> **Data for the task**
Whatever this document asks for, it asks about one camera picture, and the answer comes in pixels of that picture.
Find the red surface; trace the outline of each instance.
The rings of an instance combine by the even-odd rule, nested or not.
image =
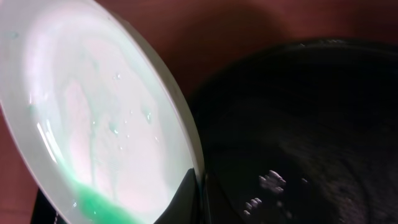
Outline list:
[[[158,51],[185,96],[228,64],[315,37],[398,43],[396,0],[100,0]],[[0,118],[0,223],[28,223],[37,190]]]

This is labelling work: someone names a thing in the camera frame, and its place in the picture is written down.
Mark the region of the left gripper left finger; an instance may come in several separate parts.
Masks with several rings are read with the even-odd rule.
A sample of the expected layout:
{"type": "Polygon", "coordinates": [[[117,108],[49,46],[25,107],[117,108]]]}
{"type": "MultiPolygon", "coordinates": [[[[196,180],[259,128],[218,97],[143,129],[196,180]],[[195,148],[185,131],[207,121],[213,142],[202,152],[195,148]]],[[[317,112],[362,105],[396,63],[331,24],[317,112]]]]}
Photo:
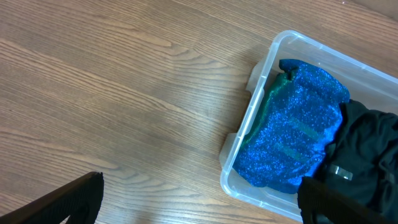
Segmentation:
{"type": "Polygon", "coordinates": [[[89,172],[74,181],[1,216],[2,224],[94,224],[104,195],[101,172],[89,172]]]}

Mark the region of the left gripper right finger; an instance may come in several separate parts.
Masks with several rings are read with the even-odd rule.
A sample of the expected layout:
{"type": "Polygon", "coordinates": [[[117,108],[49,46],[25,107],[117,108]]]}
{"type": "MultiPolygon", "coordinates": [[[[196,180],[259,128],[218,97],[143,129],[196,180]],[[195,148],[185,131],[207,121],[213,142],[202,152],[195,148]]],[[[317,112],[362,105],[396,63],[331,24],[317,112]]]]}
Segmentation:
{"type": "Polygon", "coordinates": [[[380,214],[310,177],[304,177],[298,189],[298,207],[304,224],[323,215],[336,224],[391,224],[380,214]]]}

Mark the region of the black garment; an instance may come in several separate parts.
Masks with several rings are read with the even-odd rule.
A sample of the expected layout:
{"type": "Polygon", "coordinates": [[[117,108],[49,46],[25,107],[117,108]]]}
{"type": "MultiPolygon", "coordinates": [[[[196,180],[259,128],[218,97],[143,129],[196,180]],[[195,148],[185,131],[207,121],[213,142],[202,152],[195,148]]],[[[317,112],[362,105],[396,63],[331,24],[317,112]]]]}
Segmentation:
{"type": "Polygon", "coordinates": [[[351,100],[315,178],[359,204],[397,221],[397,115],[351,100]]]}

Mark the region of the blue sequin glitter cloth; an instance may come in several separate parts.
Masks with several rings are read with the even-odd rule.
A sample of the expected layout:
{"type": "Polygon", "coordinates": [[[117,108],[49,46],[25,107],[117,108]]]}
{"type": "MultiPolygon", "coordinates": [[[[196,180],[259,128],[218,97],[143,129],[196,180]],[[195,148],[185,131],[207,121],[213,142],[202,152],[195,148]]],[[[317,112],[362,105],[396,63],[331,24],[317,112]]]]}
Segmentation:
{"type": "Polygon", "coordinates": [[[312,176],[343,121],[349,102],[344,85],[322,68],[282,59],[233,169],[254,187],[295,194],[302,177],[312,176]]]}

> **What is required**
Output every entry word for word, but omit the pictures.

> **Answer space**
Whatever this document asks for, it asks about one camera picture, and the answer comes in pixels of that picture.
Find the red surface; trace the outline of each instance.
The rings of an instance combine by the even-odd rule, nested or not.
image =
Outline list:
[[[158,51],[185,96],[228,64],[315,37],[398,43],[396,0],[100,0]],[[0,118],[0,223],[28,223],[37,190]]]

This is labelling work: someone names a thing in the camera frame, and its place in the picture is written down.
Mark the region of the left gripper left finger; an instance may come in several separate parts.
Masks with several rings are read with the even-odd rule.
A sample of the expected layout:
{"type": "Polygon", "coordinates": [[[117,108],[49,46],[25,107],[117,108]]]}
{"type": "MultiPolygon", "coordinates": [[[[196,180],[259,128],[218,97],[143,129],[196,180]],[[195,148],[185,131],[207,121],[213,142],[202,152],[195,148]]],[[[317,112],[362,105],[396,63],[331,24],[317,112]]]]}
Photo:
Segmentation:
{"type": "Polygon", "coordinates": [[[89,172],[74,181],[1,216],[2,224],[94,224],[104,195],[101,172],[89,172]]]}

Mark the region of the left gripper right finger; an instance may come in several separate parts.
Masks with several rings are read with the even-odd rule.
A sample of the expected layout:
{"type": "Polygon", "coordinates": [[[117,108],[49,46],[25,107],[117,108]]]}
{"type": "MultiPolygon", "coordinates": [[[[196,180],[259,128],[218,97],[143,129],[196,180]],[[195,148],[185,131],[207,121],[213,142],[202,152],[195,148]]],[[[317,112],[362,105],[396,63],[331,24],[317,112]]]]}
Segmentation:
{"type": "Polygon", "coordinates": [[[380,214],[310,177],[304,177],[298,189],[298,207],[304,224],[323,215],[336,224],[391,224],[380,214]]]}

Mark the region of the black garment; an instance may come in several separate parts.
Masks with several rings are read with the even-odd rule.
A sample of the expected layout:
{"type": "Polygon", "coordinates": [[[117,108],[49,46],[25,107],[117,108]]]}
{"type": "MultiPolygon", "coordinates": [[[[196,180],[259,128],[218,97],[143,129],[196,180]],[[195,148],[185,131],[207,121],[213,142],[202,152],[195,148]]],[[[317,112],[362,105],[396,63],[331,24],[317,112]]]]}
Segmentation:
{"type": "Polygon", "coordinates": [[[351,100],[315,178],[359,204],[397,221],[397,115],[351,100]]]}

Mark the region of the blue sequin glitter cloth; an instance may come in several separate parts.
Masks with several rings are read with the even-odd rule.
A sample of the expected layout:
{"type": "Polygon", "coordinates": [[[117,108],[49,46],[25,107],[117,108]]]}
{"type": "MultiPolygon", "coordinates": [[[[196,180],[259,128],[218,97],[143,129],[196,180]],[[195,148],[185,131],[207,121],[213,142],[202,152],[195,148]]],[[[317,112],[362,105],[396,63],[331,24],[317,112]]]]}
Segmentation:
{"type": "Polygon", "coordinates": [[[312,176],[343,121],[349,102],[344,85],[322,68],[282,59],[233,169],[254,187],[295,194],[302,177],[312,176]]]}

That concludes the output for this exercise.